Being Single Actually Makes You A Better Partner In The Long Run, & Here's Why

by Brittney Morgan

You might think that being a good romantic partner means you have to go through a lot of big relationships first, and sure, sometimes that's true — but honestly, there are some ways that being single makes you a better partner, too. Just like dating — and sometimes, getting your heart broken — can teach you so many lessons about both love and yourself, so can all the time you've spent being single. And even if you're at a point in your life where you're actively ready to couple up, there's value in singledom.
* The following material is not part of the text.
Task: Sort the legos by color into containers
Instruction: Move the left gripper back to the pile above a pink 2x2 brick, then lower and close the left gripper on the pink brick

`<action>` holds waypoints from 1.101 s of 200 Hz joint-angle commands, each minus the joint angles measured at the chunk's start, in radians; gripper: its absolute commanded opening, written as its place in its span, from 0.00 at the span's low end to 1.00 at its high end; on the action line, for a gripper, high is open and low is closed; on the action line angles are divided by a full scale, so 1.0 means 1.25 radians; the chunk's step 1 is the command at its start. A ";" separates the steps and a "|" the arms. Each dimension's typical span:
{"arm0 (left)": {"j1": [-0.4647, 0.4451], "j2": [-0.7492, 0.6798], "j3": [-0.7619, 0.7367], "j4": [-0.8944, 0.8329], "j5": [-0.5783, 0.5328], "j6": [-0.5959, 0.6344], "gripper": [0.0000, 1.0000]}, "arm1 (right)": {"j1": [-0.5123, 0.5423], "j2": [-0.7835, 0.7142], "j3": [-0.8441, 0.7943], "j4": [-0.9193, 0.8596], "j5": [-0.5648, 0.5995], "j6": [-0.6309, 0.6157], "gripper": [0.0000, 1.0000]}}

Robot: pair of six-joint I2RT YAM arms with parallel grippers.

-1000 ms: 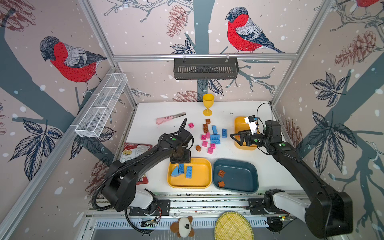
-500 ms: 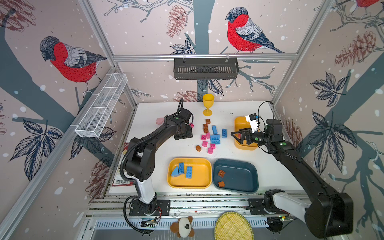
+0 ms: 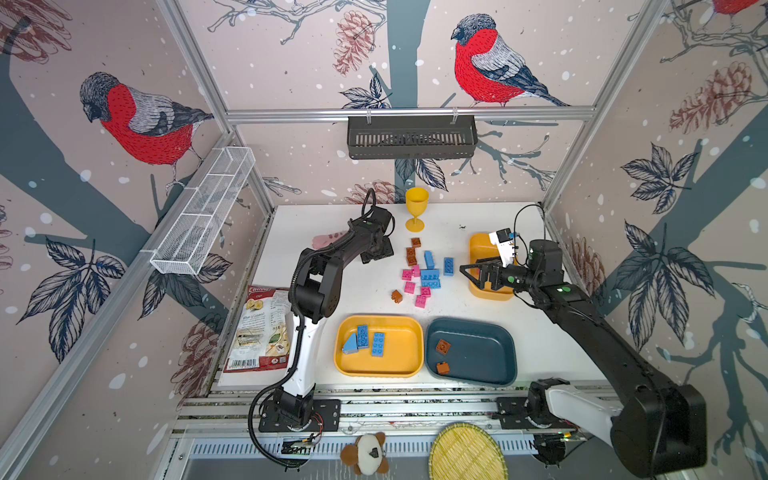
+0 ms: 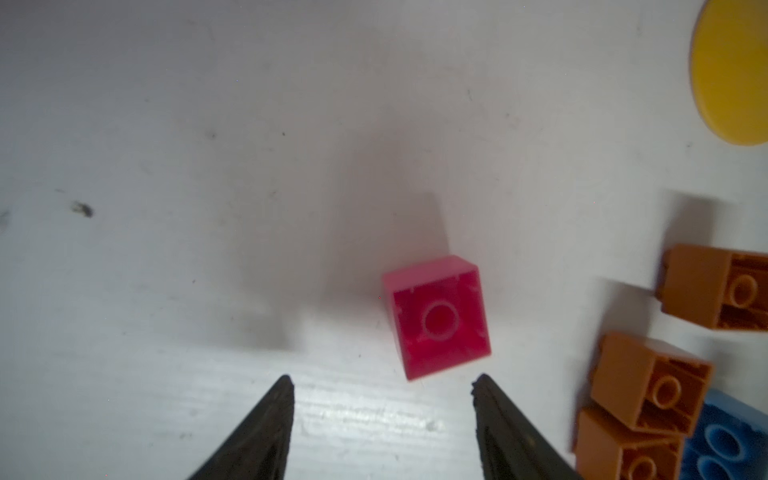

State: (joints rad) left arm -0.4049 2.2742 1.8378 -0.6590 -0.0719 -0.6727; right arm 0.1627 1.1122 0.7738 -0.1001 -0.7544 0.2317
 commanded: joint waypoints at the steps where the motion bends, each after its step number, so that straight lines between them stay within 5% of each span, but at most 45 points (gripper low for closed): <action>1: 0.002 0.035 0.050 0.006 -0.009 -0.023 0.68 | 0.001 -0.008 -0.005 0.018 0.010 -0.005 1.00; 65: 0.004 0.104 0.139 -0.020 -0.025 -0.030 0.68 | -0.005 -0.005 -0.007 0.021 0.010 -0.009 1.00; 150: 0.002 0.174 0.263 -0.119 -0.077 0.075 0.62 | -0.010 0.012 0.004 0.015 0.003 -0.015 0.99; 220: -0.002 0.174 0.290 -0.136 -0.029 0.304 0.60 | -0.011 0.022 0.012 0.012 -0.006 -0.017 0.99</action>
State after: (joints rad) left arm -0.4068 2.4931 2.1887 -0.7990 -0.1478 -0.4347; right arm 0.1497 1.1385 0.7834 -0.1005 -0.7509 0.2276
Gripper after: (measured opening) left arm 0.610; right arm 0.994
For one thing, being single for a while means that you get to spend a lot of time focusing on just yourself — and dedicating time to being your best self, not to mention, figuring out what you want and what you deserve. All of those things lead you to not only seek out romantic partners who will actually fulfill the things you're looking for, but to be the kind of partner you'd hope to find, too. Plus, maintaining your independence while you're in a relationship is super important, and being single for a long time pretty much makes you a pro at that.

If you need more proof, here are six ways that being perpetually single can make you a better partner.

You learn more about yourself and what you really want.

Being single most of the time means that you have a lot of time to yourself — and you probably spend that time really getting to know who you are. You know what you like, what you don't like, and how you want to spend your time whether you're in a relationship or not. And between your own past relationships and watching your friends date, you get a pretty good idea of what you want (and don't want) in a partner. So when it comes to finding someone to date, you seek out people whose goals and preferences align with yours. Basically, you know yourself so well that you have a better shot at finding a partner who's as good a fit for you as you are for them, and that's definitely a win.

You won't settle for less than you deserve.

All that time getting to know yourself also means that you're also most likely pretty confident in who you are — and along with that, you know what you deserve in a relationship. You are perfectly fine and happy being on your own as it is, so you're not going to settle for just anyone. You're holding out for someone who suits you and who treats you like the awesome, self-assured person that you are — and you're not going to bother with anyone who doesn't. You like who you are, and you know that it's just not going to work out with anyone who doesn't feel the same way.

And you won't expect your partner to, either.

Because you're so confident in yourself and what you deserve, you've also learned that that's the kind of person you want to be with, too. You want someone to love you as you are, to be willing to grow with you, to respect you, and to treat you with kindness and thoughtfulness, so you do your best to be that same kind of partner for anyone you end up with. You value yourself, and you want the people you love to value themselves, too. It's about being with someone who gives you what you need and deserve, and being the partner they need and deserve in turn.

You value your independence — and you respect theirs.

Spending a lot of your time in singledom means that you have spent a lot of time becoming an independent person, and you probably really value your alone time, right? Your independence is something you know you will never sacrifice for anyone or anything, not even when you're in a long-term relationship. (And rightfully so, because no loving partner would expect you to give it up!) That makes you a great partner, because expecting to have your own independence respected means that you're more than willing to respect your partner's independence, too. You know how important having alone time and time to do things outside of your relationship is, so you set the precedent for both of you.

You already have a strong support system outside of your partner.

When you're in a relationship, your partner is obviously a big part of your support system in life. But, your partner should never be the only support system you have — just like you shouldn't be their only source of support. When you rely solely on your partner (or vice versa) for emotional support, it's easy for them to get burnt out, and that can have a negative impact on your relationship. But, since you've spent a lot of your single time really cultivating your friendships, you already have a support system outside of your partner — and you seek romantic partners who have the same.

You take care of yourself first, because you know it's important.

You know that, in order for a relationship to be successful, you have to make your partner a priority in your life and include and consider them when you make major life decisions. But, being perpetually single has taught you that whether you're with someone or not, you have to put yourself first. Why? Because you can't be a good partner unless you take care of yourself and prioritize your health and happiness over everything else.

That's not to say that you can't be a good partner while you're still working on or struggling with things like self-love and mental health — you absolutely can. In fact, working on those things and finding ways to help yourself means you are putting yourself first. And by putting yourself first, you're making sure that you're the best version of yourself for you and for the people who love you, and you encourage the people you love — partner included — to do the same.

The point is, becoming a good partner doesn't just come from having a lot of dating experience — a lot of it comes from getting to know yourself. When you know who you are, what you want, what you deserve, and how to put yourself first, you have all the makings of being a good partner — no matter how long you've been single.